● **Task brief**
Return every line of the data below that includes the string "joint".

● **Dataset excerpt**

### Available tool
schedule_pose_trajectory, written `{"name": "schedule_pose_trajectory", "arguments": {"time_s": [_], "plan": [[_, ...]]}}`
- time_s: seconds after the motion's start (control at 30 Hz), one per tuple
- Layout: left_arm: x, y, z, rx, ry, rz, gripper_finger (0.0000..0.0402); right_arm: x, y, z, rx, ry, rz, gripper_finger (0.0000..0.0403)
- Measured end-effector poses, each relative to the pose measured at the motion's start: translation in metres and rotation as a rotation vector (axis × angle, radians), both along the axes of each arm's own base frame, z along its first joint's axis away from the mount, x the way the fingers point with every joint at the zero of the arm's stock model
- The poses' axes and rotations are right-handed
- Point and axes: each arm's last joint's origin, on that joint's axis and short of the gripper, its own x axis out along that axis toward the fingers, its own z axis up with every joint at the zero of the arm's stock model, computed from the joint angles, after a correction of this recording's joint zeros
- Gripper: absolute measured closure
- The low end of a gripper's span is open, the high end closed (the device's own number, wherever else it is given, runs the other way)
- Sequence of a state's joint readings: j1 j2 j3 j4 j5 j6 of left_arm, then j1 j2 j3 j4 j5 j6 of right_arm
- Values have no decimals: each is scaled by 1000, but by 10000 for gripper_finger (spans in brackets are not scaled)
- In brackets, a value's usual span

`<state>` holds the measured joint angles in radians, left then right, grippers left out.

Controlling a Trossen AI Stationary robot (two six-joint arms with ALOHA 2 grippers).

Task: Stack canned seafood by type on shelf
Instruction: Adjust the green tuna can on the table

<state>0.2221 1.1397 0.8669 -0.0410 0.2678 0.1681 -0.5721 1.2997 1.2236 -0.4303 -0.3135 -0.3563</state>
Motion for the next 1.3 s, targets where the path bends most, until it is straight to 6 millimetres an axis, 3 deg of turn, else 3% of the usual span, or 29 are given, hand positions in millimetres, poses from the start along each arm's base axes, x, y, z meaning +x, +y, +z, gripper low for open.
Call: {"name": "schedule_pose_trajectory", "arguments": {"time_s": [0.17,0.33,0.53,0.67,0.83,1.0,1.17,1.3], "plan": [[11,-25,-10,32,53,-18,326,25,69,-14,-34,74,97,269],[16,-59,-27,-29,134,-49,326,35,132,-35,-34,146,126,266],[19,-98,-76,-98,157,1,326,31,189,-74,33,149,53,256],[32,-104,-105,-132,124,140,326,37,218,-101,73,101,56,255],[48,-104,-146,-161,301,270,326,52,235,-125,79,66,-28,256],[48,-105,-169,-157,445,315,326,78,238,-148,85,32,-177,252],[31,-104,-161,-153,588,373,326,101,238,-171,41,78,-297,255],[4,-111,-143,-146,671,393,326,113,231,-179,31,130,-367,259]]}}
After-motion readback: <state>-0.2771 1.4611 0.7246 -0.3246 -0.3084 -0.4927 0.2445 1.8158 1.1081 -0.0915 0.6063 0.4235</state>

● **Task output**
- Measured end-effector poses, each relative to the pose measured at the motion's start: translation in metres and rotation as a rotation vector (axis × angle, radians), both along the axes of each arm's own base frame, z along its first joint's axis away from the mount, x the way the fingers point with every joint at the zero of the arm's stock model
- Point and axes: each arm's last joint's origin, on that joint's axis and short of the gripper, its own x axis out along that axis toward the fingers, its own z axis up with every joint at the zero of the arm's stock model, computed from the joint angles, after a correction of this recording's joint zeros
- Sequence of a state's joint readings: j1 j2 j3 j4 j5 j6 of left_arm, then j1 j2 j3 j4 j5 j6 of right_arm
`<state>` holds the measured joint angles in radians, left then right, grippers left out.
Controlling a Trossen AI Stationary robot (two six-joint arms with ALOHA 2 grippers).

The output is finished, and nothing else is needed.